Do any lines in the data below contain "image"? If so, copy every one of them.

--- START ---

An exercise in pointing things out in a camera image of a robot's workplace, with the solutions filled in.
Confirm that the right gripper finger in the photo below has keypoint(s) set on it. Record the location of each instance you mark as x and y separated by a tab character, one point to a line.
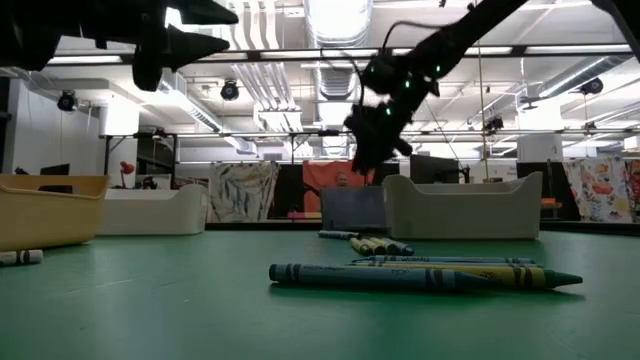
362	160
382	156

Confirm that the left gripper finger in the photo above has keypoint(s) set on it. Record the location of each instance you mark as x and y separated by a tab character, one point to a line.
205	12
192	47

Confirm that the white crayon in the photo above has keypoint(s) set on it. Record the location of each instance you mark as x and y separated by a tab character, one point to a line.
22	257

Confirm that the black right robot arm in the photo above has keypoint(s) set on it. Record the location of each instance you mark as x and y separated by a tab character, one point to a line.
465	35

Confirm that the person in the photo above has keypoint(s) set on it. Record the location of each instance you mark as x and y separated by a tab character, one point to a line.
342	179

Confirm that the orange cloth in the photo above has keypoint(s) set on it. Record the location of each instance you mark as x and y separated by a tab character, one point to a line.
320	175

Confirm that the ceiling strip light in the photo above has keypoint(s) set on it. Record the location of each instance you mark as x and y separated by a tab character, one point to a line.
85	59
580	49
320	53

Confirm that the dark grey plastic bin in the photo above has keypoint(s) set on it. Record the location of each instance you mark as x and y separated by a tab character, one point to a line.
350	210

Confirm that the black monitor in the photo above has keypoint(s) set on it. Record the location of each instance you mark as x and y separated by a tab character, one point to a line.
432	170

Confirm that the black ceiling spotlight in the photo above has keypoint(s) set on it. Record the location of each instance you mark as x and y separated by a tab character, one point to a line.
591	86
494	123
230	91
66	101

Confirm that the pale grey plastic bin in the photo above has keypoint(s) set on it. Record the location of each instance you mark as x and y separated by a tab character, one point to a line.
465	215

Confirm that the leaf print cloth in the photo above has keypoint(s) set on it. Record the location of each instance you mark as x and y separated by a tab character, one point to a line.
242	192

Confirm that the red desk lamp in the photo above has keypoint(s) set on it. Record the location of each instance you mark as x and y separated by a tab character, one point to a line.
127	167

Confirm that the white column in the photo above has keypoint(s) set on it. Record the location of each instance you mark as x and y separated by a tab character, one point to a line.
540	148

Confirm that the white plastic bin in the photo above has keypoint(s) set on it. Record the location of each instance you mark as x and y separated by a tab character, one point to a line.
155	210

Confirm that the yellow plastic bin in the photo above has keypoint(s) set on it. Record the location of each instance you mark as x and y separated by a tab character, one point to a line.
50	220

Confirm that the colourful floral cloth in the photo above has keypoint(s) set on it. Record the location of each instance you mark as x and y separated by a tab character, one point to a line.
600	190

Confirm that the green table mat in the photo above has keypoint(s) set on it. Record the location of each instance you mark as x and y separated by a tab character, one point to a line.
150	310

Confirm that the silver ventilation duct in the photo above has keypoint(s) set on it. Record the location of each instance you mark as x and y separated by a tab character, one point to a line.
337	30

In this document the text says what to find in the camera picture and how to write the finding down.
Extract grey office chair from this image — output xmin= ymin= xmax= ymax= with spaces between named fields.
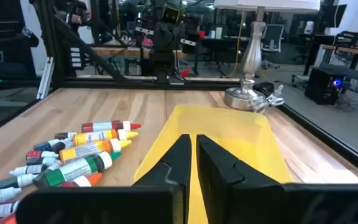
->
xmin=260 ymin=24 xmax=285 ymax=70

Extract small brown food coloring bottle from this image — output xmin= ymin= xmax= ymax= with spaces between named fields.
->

--- END ---
--- START ---

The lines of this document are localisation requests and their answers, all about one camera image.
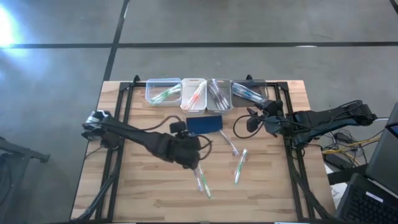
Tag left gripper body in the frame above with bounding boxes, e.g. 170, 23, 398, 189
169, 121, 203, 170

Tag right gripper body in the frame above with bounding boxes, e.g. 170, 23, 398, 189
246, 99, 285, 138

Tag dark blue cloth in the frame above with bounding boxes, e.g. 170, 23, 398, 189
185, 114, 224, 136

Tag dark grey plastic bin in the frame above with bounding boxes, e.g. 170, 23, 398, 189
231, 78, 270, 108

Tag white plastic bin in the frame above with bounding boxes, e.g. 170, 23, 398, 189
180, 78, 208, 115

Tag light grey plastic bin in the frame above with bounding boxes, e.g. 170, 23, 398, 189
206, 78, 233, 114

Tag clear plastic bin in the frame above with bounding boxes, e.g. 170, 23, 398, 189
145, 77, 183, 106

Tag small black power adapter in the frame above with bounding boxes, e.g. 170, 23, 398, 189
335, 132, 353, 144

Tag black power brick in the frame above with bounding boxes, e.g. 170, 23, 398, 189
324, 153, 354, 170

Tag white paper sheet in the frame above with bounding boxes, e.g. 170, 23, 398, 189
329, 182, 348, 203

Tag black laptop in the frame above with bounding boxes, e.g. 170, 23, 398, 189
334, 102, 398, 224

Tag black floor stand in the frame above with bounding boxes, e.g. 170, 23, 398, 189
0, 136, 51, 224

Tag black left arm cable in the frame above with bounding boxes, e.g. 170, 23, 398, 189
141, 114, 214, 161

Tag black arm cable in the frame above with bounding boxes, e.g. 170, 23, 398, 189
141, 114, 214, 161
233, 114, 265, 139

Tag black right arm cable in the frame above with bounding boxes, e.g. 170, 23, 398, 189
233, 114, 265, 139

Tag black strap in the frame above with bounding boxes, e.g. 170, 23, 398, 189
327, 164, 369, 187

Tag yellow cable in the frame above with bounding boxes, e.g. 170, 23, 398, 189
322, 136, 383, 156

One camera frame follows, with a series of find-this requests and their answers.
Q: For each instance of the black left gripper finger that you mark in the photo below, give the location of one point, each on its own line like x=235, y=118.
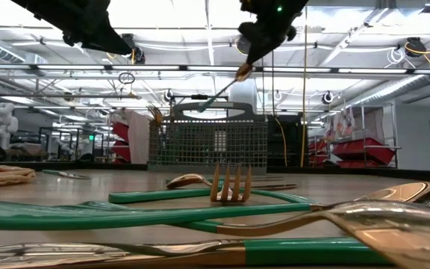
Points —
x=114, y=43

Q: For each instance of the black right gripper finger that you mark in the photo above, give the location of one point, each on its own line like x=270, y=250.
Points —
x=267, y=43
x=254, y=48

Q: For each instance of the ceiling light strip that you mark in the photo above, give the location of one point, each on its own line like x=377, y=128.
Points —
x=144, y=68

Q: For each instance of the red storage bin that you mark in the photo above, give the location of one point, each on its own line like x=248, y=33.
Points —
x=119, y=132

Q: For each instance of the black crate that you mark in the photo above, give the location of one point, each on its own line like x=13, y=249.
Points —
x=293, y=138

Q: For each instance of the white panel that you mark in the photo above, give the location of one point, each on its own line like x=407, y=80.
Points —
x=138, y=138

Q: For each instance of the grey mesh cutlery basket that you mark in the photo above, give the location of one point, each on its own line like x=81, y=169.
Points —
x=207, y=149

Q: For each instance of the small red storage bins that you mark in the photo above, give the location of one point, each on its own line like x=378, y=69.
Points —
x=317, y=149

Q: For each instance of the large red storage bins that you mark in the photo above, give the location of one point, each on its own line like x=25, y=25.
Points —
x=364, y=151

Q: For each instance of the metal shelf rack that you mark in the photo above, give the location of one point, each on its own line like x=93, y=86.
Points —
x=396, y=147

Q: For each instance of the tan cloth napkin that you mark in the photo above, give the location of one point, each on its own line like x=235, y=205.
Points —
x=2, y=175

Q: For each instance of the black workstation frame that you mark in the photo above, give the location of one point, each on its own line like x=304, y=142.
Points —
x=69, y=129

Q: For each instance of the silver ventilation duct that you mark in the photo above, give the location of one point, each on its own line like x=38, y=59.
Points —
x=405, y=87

--- END ---

▸ Response to this task:
An exercise in pointing things out in a camera image of a robot's workplace, with the solutions filled in.
Extract grey office chair from this image — output xmin= ymin= xmax= ymax= with spaces between named fields.
Extract small brown food coloring bottle from this image — output xmin= ymin= xmax= ymax= with spaces between named fields.
The lines of this document are localisation requests and their answers, all about one camera image.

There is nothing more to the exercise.